►

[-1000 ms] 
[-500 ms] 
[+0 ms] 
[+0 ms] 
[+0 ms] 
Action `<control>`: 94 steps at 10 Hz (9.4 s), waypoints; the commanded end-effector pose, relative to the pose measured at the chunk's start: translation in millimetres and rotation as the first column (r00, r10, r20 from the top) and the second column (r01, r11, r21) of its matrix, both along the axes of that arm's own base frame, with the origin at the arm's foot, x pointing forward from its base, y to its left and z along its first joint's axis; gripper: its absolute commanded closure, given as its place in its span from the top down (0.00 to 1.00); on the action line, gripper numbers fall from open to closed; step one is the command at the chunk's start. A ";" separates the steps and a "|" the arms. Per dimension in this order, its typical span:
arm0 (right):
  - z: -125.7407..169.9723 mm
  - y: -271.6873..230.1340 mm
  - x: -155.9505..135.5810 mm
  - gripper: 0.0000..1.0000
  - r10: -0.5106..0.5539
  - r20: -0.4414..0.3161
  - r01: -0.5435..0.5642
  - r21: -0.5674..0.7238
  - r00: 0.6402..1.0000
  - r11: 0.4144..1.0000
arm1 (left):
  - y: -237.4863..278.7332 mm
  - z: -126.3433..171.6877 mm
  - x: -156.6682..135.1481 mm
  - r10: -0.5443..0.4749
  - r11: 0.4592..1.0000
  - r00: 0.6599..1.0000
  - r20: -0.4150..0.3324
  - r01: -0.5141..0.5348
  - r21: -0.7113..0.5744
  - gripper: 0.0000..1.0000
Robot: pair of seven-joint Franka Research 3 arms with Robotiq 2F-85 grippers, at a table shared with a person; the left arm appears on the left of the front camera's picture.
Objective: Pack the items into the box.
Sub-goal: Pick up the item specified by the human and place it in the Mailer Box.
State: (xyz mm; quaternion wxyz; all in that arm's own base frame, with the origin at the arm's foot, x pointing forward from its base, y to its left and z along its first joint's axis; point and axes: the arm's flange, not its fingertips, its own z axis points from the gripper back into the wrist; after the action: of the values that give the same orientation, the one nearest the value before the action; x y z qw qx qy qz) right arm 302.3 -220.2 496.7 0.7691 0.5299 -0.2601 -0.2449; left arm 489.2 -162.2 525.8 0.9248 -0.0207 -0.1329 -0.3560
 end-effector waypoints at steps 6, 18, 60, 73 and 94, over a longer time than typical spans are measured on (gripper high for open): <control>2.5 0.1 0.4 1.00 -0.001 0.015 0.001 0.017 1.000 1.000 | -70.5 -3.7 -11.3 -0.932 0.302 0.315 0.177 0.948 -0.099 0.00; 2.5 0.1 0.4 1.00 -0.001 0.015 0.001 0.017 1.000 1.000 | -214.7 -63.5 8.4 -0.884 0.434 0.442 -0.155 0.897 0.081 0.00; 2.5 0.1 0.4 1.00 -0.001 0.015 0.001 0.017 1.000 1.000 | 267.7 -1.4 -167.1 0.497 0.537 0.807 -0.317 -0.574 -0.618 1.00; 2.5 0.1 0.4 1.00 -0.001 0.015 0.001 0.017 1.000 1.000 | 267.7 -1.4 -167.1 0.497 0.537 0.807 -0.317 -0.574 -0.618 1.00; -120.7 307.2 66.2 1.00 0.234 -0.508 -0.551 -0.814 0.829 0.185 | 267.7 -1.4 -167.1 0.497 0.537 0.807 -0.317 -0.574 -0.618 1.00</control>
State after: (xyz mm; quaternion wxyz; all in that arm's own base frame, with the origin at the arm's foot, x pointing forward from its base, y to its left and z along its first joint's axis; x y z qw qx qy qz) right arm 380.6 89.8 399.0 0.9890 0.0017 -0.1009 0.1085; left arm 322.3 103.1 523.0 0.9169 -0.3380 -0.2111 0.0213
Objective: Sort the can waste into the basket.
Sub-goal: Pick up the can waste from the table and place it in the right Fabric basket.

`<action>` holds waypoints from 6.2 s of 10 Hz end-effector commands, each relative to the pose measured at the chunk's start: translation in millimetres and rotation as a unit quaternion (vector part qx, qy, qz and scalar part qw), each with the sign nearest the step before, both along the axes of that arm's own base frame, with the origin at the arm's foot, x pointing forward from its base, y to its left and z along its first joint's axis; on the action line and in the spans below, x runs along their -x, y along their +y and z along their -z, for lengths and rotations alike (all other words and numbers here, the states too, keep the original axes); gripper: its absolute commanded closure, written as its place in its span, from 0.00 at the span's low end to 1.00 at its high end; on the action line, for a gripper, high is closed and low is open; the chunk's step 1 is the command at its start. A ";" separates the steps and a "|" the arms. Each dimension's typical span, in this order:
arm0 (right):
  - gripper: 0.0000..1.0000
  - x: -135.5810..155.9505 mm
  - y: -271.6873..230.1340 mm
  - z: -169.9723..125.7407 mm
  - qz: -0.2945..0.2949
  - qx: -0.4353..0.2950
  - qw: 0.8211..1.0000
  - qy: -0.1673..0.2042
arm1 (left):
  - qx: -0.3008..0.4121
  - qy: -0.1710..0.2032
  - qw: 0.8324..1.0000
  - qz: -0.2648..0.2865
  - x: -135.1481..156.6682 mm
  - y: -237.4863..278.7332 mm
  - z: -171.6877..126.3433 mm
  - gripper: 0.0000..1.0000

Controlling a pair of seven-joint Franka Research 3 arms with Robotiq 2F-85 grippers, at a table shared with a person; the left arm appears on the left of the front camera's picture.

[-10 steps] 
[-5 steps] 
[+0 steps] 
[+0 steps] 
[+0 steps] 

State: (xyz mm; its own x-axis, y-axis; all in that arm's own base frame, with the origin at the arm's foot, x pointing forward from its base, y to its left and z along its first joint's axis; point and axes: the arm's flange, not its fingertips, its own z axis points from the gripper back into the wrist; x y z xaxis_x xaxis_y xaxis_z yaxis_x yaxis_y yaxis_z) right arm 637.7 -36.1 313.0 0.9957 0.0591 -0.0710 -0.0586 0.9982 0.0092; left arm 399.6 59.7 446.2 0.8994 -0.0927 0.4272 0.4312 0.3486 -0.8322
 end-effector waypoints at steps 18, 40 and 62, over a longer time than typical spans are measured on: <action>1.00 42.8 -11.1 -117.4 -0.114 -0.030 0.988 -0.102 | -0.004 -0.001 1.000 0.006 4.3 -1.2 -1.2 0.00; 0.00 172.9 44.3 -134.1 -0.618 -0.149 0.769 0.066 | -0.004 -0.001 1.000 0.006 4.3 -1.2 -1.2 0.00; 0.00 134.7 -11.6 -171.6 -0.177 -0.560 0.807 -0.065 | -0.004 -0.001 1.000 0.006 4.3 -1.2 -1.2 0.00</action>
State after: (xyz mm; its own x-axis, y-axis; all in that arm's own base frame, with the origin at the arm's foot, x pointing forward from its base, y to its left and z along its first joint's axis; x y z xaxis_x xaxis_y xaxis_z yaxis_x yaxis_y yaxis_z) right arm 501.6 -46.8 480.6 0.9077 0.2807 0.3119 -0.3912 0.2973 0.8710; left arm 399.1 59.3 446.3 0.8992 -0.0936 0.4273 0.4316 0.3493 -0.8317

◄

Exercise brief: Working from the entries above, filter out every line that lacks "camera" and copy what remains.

Your response:
Robot: pair of seven-joint Franka Research 3 arms with Robotiq 2F-85 grippers, at a table shared with a person; the left arm appears on the left of the front camera's picture.
Controlling a pair of seven-joint Franka Research 3 arms with Robotiq 2F-85 grippers, at a table shared with a person; the left arm appears on the left of the front camera's picture.

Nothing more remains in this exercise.